TO DO: Go to the line holding "Presence check: is any hand-held right gripper right" in the entries below and write out exactly every line down to and including the line holding "Presence check: is any white".

SUPPLIED ENTRIES:
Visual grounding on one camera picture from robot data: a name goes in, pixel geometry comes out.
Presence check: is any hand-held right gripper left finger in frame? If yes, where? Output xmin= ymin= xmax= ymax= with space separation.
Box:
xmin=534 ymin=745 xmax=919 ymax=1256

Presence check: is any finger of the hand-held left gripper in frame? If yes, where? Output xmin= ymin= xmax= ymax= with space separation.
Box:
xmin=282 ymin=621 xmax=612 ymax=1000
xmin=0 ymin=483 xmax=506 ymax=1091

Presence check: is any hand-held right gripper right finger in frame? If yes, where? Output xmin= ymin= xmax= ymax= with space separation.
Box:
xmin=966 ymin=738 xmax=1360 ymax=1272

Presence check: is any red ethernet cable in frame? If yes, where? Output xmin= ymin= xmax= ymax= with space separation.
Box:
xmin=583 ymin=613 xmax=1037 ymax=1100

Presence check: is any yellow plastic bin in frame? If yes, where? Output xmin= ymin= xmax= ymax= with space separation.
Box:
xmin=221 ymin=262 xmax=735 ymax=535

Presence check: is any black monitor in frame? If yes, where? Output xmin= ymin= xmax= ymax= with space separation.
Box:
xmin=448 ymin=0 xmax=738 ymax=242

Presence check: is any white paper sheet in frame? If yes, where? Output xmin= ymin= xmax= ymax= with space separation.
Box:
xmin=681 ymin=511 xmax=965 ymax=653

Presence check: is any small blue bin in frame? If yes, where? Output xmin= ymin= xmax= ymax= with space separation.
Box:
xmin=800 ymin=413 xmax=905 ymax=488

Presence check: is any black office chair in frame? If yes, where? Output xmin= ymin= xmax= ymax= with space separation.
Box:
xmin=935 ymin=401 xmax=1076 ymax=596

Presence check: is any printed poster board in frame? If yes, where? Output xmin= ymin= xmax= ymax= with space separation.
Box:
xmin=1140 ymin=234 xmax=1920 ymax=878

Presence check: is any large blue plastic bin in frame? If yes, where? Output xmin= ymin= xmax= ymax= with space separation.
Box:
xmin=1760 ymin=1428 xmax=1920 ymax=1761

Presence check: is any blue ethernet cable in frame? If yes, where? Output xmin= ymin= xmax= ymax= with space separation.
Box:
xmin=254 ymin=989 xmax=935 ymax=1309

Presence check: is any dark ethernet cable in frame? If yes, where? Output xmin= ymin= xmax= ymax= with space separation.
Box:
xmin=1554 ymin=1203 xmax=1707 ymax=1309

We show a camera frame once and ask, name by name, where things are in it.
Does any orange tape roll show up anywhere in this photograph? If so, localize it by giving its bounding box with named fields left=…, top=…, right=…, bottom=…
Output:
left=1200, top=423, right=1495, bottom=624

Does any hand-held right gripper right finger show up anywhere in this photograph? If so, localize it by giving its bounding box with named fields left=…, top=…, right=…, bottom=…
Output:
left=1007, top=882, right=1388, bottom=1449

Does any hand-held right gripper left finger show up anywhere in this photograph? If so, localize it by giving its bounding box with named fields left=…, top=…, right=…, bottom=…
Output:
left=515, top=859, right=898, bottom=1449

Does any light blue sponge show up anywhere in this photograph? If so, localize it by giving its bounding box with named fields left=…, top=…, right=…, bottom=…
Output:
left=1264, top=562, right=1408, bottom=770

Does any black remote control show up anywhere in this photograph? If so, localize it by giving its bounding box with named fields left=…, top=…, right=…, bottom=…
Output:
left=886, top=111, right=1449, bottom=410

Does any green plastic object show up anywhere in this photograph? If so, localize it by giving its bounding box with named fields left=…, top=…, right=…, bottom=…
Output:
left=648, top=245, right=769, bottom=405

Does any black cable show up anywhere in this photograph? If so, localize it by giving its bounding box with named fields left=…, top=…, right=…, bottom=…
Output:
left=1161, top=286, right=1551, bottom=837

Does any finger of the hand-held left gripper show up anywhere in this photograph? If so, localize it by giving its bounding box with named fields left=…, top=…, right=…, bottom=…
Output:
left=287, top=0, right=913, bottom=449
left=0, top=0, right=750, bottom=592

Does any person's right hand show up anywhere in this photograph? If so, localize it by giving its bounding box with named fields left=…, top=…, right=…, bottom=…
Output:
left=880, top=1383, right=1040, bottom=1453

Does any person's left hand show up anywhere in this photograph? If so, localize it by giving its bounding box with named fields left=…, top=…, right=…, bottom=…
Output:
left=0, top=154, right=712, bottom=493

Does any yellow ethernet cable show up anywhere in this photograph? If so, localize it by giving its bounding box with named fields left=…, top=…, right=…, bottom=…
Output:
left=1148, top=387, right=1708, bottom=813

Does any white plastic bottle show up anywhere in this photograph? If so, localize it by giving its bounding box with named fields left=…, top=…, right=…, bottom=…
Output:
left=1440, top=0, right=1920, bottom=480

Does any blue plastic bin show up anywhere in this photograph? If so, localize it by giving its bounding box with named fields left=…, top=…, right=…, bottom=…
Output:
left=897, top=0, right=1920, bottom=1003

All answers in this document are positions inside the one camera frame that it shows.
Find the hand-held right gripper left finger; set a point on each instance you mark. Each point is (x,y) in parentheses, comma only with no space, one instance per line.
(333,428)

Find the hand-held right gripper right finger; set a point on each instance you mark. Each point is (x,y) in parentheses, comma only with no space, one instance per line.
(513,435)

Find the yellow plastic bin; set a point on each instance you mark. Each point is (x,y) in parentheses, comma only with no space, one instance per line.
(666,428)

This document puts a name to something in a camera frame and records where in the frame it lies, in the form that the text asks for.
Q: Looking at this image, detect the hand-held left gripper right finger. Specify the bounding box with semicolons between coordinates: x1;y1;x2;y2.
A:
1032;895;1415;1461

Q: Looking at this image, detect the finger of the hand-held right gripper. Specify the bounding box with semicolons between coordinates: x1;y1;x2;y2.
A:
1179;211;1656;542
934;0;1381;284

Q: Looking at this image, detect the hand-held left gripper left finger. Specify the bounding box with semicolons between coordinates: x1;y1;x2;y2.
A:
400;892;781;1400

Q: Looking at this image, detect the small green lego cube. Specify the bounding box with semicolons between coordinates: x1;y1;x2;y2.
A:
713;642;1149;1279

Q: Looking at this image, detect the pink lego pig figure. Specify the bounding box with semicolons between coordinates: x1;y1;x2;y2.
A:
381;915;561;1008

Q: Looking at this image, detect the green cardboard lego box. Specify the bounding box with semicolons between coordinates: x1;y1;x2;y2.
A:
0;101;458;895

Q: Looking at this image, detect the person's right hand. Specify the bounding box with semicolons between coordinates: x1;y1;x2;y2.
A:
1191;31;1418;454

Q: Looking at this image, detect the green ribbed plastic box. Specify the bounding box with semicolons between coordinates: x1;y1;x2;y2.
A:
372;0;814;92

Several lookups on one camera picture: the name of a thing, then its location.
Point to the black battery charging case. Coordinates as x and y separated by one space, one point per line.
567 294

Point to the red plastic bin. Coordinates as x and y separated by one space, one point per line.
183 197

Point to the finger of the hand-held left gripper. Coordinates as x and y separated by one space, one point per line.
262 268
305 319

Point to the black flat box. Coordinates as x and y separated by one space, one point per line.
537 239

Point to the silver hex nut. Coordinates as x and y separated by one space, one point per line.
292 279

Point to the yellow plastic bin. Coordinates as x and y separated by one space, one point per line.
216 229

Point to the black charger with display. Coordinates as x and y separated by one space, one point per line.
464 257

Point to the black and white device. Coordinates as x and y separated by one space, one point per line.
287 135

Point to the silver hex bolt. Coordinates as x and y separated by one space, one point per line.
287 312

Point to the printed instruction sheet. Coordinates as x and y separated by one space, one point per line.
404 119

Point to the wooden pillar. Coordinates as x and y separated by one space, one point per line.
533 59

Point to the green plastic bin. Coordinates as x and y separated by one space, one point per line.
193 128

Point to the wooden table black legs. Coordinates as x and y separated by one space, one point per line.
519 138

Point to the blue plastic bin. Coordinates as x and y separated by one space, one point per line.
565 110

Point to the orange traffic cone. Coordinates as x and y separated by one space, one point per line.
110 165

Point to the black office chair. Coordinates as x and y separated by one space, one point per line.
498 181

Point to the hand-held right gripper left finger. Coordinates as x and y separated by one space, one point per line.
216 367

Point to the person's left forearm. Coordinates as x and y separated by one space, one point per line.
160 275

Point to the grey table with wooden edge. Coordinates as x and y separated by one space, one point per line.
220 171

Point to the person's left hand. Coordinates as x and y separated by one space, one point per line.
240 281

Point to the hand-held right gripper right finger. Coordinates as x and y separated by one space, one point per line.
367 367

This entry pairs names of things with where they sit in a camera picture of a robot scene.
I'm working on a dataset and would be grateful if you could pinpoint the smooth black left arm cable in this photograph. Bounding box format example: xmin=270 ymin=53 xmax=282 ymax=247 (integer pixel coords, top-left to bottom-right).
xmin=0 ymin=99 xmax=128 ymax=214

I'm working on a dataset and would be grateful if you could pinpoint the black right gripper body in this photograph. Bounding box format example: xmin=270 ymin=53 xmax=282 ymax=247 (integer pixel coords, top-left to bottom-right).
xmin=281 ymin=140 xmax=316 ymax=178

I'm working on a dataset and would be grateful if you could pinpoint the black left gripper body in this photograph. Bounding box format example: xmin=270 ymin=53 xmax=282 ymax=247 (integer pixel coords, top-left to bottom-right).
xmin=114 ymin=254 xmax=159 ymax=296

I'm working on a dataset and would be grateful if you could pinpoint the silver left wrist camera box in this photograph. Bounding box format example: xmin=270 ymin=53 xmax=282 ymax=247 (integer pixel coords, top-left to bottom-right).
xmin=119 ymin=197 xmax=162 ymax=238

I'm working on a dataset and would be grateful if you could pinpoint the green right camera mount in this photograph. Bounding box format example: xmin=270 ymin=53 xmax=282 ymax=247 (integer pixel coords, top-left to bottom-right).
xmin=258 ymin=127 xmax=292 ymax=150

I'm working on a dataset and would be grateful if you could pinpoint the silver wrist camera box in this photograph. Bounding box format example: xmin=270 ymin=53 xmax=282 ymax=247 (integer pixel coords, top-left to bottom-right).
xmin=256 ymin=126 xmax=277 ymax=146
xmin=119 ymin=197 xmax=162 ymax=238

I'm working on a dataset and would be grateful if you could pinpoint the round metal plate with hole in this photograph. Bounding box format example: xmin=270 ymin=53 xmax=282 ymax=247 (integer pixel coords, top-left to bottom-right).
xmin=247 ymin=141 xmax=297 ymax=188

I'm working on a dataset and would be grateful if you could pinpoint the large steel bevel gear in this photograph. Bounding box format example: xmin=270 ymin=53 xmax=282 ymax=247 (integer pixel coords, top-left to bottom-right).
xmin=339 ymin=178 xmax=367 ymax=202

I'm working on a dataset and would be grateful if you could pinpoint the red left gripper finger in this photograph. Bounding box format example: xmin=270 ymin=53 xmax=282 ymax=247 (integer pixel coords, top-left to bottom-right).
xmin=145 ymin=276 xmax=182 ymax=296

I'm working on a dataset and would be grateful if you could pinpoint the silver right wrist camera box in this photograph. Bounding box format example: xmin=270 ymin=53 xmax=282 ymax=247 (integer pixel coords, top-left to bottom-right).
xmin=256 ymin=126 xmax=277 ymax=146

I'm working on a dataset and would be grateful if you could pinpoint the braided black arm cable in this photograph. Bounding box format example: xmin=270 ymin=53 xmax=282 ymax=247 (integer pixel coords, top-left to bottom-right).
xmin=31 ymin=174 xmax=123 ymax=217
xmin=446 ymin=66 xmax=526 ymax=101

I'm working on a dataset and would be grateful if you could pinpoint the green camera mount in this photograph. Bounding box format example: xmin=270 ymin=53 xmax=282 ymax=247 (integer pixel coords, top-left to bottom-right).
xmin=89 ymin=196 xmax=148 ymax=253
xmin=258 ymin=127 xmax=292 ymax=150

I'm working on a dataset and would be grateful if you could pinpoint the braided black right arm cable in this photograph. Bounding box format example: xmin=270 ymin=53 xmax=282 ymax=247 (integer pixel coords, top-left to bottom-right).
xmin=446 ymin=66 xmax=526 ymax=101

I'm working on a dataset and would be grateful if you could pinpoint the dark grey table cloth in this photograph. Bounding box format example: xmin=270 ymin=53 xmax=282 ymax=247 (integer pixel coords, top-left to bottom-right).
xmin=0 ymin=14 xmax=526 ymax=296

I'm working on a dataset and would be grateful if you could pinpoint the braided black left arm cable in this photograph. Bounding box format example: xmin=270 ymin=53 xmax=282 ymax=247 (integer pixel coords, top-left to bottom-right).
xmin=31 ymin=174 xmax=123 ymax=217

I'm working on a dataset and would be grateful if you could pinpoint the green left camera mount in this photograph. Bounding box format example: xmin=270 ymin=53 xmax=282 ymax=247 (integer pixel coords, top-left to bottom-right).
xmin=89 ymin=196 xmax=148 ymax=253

EXERCISE ANSWER:
Presence check: is any hand-held right gripper right finger in frame? If yes, where? Output xmin= ymin= xmax= ymax= with space separation.
Box:
xmin=966 ymin=738 xmax=1360 ymax=1272

Presence check: is any red ethernet cable in frame? If yes, where? Output xmin= ymin= xmax= ymax= with space separation.
Box:
xmin=583 ymin=613 xmax=1037 ymax=1100

Presence check: is any yellow plastic bin in frame? If yes, where? Output xmin= ymin= xmax= ymax= with space separation.
Box:
xmin=221 ymin=262 xmax=735 ymax=535

Presence check: is any black monitor in frame? If yes, where? Output xmin= ymin= xmax= ymax= with space separation.
Box:
xmin=448 ymin=0 xmax=738 ymax=242

Presence check: is any white paper sheet in frame? If yes, where? Output xmin= ymin= xmax= ymax= with space separation.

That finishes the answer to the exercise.